BEGIN
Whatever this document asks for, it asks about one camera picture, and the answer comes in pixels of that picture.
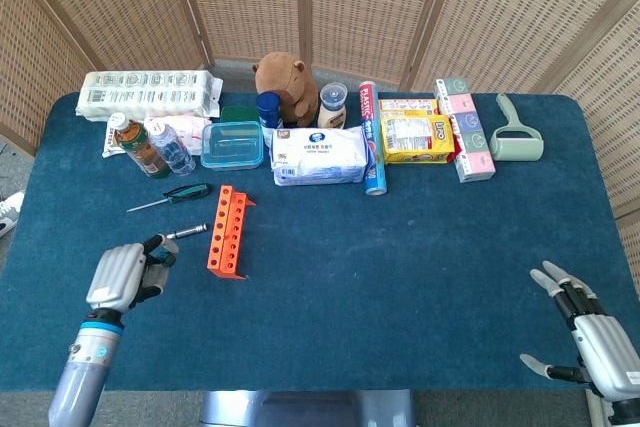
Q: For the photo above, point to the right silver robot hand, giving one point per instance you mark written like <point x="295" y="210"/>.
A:
<point x="605" y="352"/>

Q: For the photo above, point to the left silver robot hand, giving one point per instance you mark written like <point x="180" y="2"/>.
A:
<point x="117" y="272"/>

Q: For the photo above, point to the silver black precision screwdriver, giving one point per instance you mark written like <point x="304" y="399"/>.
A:
<point x="192" y="231"/>

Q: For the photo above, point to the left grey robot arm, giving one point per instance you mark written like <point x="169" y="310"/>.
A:
<point x="82" y="372"/>

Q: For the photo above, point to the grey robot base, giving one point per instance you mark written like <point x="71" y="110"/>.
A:
<point x="310" y="409"/>

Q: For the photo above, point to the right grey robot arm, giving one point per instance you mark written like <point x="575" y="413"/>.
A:
<point x="625" y="414"/>

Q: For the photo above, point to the orange screwdriver rack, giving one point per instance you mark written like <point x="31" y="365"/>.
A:
<point x="225" y="247"/>

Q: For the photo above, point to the large green black screwdriver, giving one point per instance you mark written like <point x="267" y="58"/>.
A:
<point x="187" y="193"/>

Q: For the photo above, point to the green tea bottle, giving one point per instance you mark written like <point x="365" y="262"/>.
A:
<point x="145" y="152"/>

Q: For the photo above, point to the grey white sneaker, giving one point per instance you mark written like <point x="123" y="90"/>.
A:
<point x="10" y="209"/>

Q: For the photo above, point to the clear water bottle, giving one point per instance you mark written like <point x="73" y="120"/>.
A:
<point x="175" y="152"/>

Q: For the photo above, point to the clear blue-rimmed food container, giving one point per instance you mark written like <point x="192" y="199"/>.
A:
<point x="232" y="147"/>

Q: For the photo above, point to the white paper roll pack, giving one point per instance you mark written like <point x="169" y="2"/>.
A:
<point x="145" y="94"/>

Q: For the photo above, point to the green sponge box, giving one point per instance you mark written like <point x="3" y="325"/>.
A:
<point x="237" y="113"/>

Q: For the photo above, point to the blue spray can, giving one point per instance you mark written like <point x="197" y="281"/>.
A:
<point x="269" y="109"/>

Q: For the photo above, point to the green lint roller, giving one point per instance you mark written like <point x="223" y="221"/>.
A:
<point x="515" y="144"/>

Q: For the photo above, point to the white wet wipes pack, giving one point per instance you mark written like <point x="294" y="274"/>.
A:
<point x="320" y="157"/>

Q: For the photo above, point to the blue carpet table cover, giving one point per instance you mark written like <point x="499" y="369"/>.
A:
<point x="375" y="272"/>

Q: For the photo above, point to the pastel tissue box pack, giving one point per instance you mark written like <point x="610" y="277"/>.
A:
<point x="470" y="147"/>

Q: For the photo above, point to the brown capybara plush toy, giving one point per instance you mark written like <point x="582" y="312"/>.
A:
<point x="290" y="87"/>

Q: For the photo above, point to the white bottle with clear cap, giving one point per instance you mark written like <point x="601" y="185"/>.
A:
<point x="332" y="114"/>

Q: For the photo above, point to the yellow Lipo snack bag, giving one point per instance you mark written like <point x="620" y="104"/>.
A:
<point x="420" y="142"/>

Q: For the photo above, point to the blue plastic wrap roll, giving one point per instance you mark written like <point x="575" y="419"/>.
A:
<point x="372" y="147"/>

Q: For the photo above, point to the red yellow snack box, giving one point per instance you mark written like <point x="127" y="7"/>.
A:
<point x="405" y="106"/>

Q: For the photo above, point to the woven folding screen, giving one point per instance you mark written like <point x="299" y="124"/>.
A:
<point x="370" y="7"/>

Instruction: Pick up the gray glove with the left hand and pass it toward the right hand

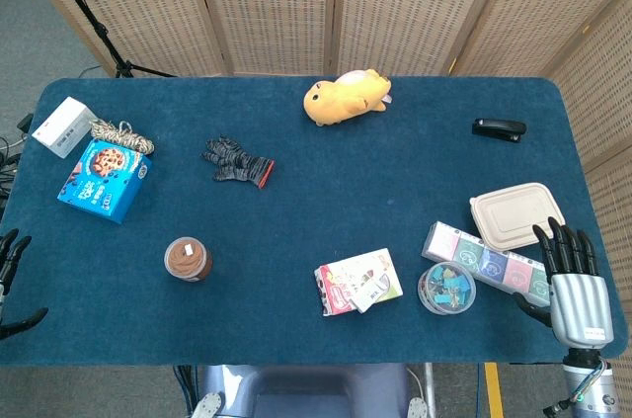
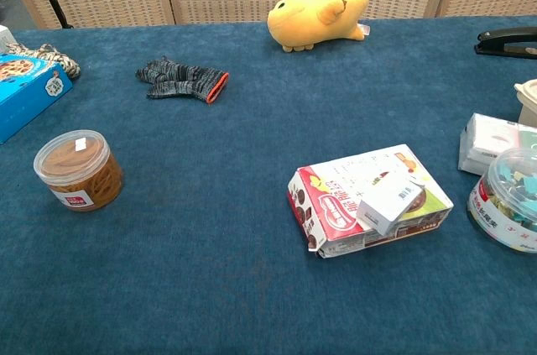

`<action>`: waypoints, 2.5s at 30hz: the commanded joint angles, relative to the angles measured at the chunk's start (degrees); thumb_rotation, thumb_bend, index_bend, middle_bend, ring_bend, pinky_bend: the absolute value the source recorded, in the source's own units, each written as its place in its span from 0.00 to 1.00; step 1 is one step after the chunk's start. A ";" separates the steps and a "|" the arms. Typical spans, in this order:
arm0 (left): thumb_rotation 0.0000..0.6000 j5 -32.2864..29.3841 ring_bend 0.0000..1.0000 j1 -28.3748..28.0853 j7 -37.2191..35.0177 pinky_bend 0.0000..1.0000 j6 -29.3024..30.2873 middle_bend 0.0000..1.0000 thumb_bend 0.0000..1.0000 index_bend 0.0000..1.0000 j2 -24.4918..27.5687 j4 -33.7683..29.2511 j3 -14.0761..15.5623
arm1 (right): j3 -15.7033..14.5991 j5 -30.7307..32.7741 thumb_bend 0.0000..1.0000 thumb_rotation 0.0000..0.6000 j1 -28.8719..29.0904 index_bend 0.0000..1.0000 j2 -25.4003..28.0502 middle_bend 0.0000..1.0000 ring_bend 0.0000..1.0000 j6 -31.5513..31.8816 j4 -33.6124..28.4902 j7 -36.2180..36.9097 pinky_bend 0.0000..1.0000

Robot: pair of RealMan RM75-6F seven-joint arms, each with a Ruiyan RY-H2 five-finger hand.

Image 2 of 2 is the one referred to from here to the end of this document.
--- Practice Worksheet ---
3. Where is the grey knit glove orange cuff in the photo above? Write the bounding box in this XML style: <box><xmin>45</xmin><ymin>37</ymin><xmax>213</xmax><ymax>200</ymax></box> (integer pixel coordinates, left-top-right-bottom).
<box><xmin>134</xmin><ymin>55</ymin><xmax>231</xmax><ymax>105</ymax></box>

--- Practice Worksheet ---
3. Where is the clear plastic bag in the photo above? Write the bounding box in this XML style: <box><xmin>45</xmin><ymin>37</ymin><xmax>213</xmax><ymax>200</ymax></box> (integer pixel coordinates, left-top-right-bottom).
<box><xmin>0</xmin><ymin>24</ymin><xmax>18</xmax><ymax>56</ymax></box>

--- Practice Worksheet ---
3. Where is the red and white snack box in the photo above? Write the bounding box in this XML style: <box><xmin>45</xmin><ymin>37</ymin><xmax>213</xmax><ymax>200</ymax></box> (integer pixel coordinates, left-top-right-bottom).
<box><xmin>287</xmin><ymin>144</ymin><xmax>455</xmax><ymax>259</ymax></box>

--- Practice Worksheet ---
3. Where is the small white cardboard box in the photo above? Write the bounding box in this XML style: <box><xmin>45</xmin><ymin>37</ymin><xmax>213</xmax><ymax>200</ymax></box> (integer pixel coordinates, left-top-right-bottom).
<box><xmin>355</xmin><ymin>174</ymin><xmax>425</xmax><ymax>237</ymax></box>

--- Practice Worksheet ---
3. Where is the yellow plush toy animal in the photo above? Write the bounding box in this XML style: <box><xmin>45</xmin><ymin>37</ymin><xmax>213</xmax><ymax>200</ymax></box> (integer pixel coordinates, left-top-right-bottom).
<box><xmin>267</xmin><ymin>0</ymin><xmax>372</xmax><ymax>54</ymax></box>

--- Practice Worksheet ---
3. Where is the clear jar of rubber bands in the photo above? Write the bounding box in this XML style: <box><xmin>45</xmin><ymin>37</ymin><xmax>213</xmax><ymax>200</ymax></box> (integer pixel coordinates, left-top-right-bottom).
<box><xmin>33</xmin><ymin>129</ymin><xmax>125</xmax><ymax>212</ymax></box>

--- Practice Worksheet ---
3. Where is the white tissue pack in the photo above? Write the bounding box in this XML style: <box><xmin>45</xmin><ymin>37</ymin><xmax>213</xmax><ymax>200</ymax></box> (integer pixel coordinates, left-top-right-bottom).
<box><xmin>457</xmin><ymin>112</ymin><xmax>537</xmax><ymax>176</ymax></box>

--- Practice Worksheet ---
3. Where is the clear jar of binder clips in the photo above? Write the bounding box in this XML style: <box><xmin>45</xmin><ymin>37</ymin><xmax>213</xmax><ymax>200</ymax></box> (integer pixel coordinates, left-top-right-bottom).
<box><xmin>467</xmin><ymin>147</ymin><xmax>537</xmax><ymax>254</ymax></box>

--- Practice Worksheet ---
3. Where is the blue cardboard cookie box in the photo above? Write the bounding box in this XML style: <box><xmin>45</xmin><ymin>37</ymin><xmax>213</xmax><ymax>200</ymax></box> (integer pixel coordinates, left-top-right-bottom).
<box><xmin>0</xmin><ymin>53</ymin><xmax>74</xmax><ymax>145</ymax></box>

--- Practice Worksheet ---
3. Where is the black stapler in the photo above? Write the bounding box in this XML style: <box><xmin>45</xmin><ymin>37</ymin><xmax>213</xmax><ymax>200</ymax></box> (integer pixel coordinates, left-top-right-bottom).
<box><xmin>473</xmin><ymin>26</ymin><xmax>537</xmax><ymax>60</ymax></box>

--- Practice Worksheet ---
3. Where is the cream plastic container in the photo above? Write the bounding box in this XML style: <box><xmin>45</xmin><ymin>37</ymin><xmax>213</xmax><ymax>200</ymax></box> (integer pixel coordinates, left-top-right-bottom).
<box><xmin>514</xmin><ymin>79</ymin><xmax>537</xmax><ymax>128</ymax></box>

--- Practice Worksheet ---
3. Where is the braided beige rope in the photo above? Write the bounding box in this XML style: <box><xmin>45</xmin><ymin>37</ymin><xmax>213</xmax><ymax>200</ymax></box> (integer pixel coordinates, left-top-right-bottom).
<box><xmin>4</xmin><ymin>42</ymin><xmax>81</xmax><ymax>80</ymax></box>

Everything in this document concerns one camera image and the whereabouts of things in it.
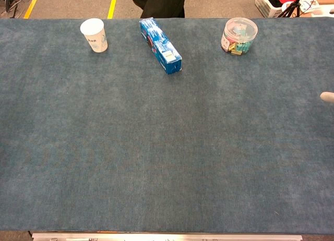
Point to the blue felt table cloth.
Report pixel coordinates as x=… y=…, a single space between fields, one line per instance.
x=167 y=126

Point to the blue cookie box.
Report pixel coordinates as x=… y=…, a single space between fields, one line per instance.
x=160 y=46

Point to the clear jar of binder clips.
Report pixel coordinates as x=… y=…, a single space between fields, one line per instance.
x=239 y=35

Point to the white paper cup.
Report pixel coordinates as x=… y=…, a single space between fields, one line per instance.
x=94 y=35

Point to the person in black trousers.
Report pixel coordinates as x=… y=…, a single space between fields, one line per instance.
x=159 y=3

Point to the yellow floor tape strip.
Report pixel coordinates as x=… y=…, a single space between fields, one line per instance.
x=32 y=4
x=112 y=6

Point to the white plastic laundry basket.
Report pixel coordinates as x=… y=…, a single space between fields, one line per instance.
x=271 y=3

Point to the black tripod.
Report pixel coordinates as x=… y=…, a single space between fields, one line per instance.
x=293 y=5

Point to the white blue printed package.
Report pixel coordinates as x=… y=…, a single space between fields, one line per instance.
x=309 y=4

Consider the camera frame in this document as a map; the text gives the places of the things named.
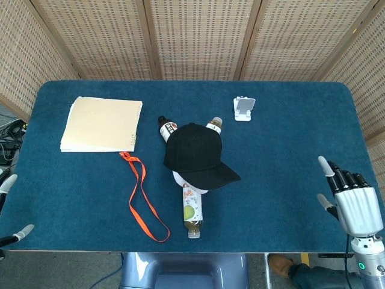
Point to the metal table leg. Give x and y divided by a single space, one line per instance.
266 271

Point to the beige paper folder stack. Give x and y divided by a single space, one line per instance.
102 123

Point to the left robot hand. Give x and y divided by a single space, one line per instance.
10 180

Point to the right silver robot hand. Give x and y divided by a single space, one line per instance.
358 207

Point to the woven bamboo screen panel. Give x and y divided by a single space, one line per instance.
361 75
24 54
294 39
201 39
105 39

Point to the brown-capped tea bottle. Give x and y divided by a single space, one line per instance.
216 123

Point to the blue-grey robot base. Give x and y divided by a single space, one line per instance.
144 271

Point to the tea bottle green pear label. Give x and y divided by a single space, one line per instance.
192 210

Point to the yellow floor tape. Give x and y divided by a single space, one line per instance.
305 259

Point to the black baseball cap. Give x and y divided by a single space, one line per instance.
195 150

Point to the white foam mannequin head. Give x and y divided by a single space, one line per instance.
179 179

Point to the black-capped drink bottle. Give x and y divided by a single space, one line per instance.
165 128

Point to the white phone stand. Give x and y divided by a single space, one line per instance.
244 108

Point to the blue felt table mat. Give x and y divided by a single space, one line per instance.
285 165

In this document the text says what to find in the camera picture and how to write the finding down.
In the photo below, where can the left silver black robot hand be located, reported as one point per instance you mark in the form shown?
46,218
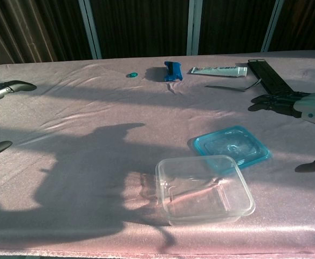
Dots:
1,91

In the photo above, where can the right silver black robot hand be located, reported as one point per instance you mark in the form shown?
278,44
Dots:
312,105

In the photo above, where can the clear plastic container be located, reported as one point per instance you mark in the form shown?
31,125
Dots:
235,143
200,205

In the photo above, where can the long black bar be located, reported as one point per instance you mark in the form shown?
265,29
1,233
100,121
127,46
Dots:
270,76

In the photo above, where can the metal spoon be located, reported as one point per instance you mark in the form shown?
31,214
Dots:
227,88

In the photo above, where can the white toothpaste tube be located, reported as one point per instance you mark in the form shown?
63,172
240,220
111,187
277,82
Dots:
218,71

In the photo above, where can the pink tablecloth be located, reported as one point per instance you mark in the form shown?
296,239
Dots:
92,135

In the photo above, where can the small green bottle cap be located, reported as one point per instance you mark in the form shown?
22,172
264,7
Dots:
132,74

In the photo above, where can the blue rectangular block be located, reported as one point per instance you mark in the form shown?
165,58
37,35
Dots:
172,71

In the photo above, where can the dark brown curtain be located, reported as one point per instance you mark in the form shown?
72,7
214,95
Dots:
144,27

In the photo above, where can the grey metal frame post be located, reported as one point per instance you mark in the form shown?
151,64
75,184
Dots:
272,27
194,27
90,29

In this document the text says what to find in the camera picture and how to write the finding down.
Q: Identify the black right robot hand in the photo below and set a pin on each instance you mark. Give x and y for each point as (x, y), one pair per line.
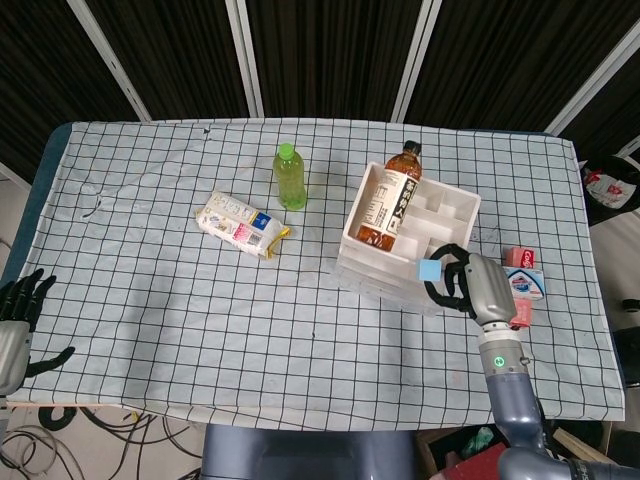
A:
END
All lines above that include the word "plush" must be copied into the answer.

Q: For the photo above, point to the brown capybara plush toy, giving one point per instance you mark written like <point x="582" y="312"/>.
3. Where is the yellow plush toy animal in the photo above? Write the bounding box in this XML style: <box><xmin>45</xmin><ymin>37</ymin><xmax>213</xmax><ymax>200</ymax></box> (integer pixel coordinates, left-top-right-bottom).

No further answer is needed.